• Work request: Gather, from the data below, each line in which the word "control" occurs.

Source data
··········

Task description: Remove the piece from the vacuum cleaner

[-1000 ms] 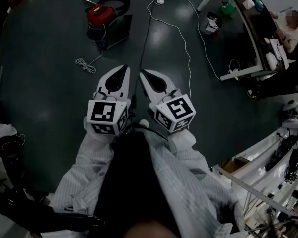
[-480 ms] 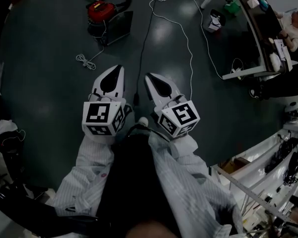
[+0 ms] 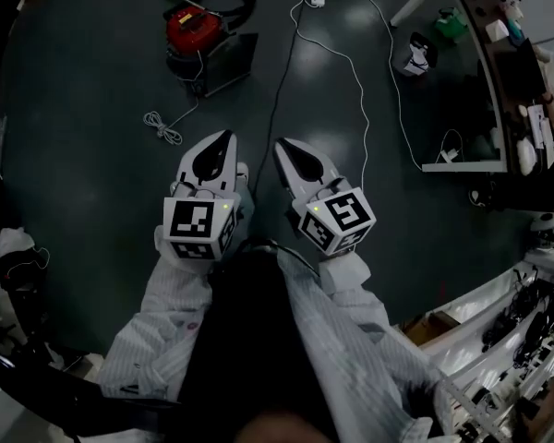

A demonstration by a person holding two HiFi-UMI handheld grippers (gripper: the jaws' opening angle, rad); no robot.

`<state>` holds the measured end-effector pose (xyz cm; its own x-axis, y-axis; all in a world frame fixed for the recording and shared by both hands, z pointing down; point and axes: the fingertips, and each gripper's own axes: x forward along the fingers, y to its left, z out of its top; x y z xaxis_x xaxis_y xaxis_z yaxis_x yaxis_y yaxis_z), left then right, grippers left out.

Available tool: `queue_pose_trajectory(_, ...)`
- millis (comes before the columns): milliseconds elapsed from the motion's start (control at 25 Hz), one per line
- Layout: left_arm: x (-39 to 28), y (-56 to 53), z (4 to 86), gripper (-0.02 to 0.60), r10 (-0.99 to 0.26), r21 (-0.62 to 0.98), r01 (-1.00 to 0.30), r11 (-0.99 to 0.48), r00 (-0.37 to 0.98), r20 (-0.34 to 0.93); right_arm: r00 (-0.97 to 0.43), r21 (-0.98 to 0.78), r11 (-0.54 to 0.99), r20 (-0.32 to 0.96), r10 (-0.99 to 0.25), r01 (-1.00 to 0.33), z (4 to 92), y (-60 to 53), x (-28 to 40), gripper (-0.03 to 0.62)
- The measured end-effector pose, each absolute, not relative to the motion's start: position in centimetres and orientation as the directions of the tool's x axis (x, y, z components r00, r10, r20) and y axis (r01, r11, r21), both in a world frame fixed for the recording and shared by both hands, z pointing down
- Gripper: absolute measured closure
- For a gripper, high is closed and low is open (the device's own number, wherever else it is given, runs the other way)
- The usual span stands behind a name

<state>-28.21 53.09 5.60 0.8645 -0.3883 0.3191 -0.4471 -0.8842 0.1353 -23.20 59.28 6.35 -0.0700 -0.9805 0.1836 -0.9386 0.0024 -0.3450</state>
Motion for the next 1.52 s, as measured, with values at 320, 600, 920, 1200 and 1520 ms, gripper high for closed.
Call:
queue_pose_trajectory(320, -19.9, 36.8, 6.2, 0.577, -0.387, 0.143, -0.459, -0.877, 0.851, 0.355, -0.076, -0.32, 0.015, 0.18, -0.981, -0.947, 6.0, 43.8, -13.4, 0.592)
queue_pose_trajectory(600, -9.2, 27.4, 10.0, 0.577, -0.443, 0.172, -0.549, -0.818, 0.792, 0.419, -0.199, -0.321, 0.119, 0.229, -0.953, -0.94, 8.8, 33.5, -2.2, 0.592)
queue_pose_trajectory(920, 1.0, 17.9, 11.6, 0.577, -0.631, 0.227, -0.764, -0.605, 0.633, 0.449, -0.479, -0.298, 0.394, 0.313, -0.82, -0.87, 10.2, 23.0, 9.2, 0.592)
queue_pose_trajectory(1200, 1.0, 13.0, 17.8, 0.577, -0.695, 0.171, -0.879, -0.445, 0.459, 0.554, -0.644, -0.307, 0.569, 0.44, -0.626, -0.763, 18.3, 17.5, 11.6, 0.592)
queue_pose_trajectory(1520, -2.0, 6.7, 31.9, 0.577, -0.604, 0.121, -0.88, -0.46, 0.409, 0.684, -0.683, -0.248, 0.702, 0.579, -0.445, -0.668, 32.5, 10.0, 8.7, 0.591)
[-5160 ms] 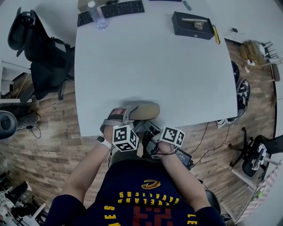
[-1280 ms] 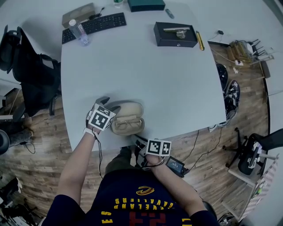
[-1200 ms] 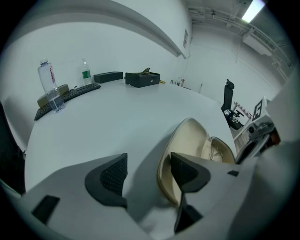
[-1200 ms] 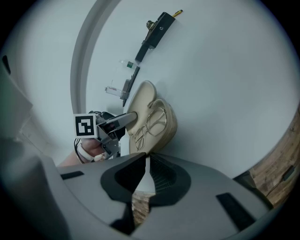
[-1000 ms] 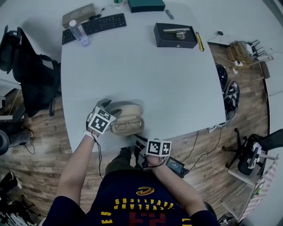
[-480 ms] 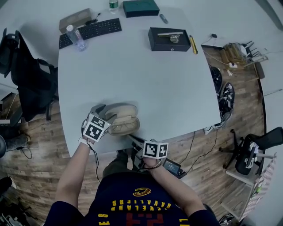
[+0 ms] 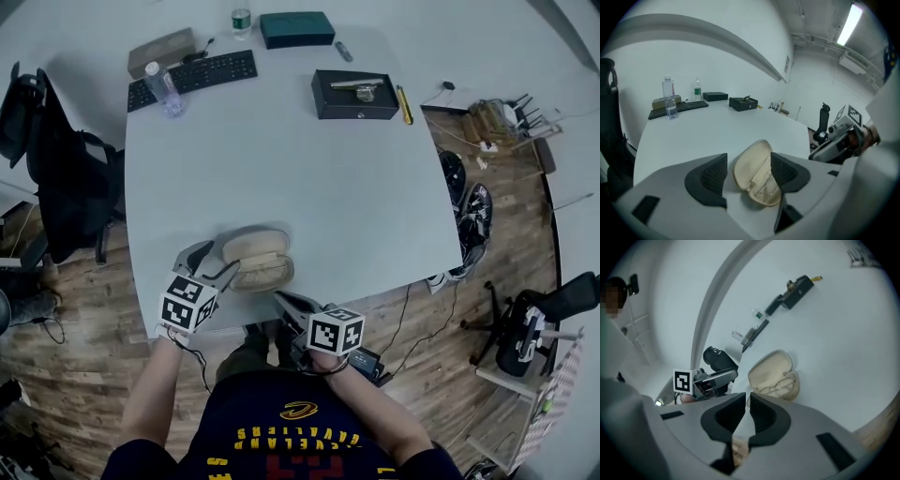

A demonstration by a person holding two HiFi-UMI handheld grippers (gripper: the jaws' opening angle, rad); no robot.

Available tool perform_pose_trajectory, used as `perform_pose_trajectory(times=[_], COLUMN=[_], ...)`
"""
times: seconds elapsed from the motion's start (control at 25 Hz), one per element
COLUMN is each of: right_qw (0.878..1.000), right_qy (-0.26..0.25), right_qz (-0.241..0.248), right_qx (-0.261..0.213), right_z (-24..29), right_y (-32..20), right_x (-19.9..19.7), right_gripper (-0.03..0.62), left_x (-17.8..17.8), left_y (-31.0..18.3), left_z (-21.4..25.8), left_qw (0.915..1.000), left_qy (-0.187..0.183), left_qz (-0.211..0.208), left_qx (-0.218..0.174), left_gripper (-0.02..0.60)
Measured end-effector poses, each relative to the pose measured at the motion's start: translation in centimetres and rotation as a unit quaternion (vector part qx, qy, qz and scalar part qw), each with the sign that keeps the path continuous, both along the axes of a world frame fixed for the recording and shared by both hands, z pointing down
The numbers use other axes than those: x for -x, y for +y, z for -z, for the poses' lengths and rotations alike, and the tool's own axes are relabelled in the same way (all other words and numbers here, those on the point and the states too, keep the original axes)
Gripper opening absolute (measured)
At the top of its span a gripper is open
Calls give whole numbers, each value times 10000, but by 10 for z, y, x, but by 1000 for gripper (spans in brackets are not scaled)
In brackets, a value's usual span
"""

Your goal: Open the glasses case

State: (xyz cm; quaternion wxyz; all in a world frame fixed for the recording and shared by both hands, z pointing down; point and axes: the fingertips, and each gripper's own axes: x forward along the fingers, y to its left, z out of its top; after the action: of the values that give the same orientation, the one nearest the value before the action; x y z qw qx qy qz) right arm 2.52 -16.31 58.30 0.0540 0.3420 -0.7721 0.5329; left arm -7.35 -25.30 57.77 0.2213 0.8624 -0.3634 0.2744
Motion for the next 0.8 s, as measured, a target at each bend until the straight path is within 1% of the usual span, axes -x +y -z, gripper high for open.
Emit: perform_pose_trajectory(times=[0.04, 0.12, 0.24, 0.28, 0.4, 0.52, 0.56, 0.64, 0.8], right_qw=[9995, 9959, 9867, 9827, 9707, 9587, 9535, 9389, 8983], right_qy=[218, 561, 898, 1020, 1341, 1426, 1401, 1356, 1386], right_qz=[-7, -81, -191, -185, -79, 3, 15, 51, 118], right_qx=[-241, -704, -1340, -1535, -1995, -2459, -2668, -3164, -4168], right_z=[8, 30, 71, 84, 119, 152, 165, 196, 256], right_y=[-5, -16, -32, -35, -37, -34, -34, -34, -30], right_x=[-6, -20, -38, -42, -39, -30, -26, -19, -9], right_gripper=[40, 40, 40, 40, 35, 34, 31, 21, 19], left_x=[0, -1, -12, -18, -35, -51, -55, -62, -65], left_y=[5, 16, 32, 36, 53, 67, 72, 78, 87], left_z=[11, 35, 74, 87, 125, 160, 171, 192, 229], left_qw=[9997, 9975, 9921, 9899, 9819, 9723, 9693, 9652, 9578], left_qy=[234, 684, 1218, 1375, 1806, 2180, 2268, 2327, 2311], left_qz=[52, 146, 184, 166, 60, -23, -50, -118, -166], left_qx=[-15, -61, -217, -300, -567, -843, -946, -1188, -1702], left_gripper=[303, 278, 249, 229, 118, 32, 17, 14, 14])
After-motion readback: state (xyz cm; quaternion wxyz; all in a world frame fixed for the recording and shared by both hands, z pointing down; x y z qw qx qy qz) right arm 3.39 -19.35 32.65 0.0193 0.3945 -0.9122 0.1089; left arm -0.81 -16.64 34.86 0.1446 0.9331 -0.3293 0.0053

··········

• Output for this exercise:
- millis (comes before the columns): milliseconds elapsed from the motion's start (control at 25 Hz), one per line
times: seconds elapsed from the motion's start (control at 25 Hz), one per element

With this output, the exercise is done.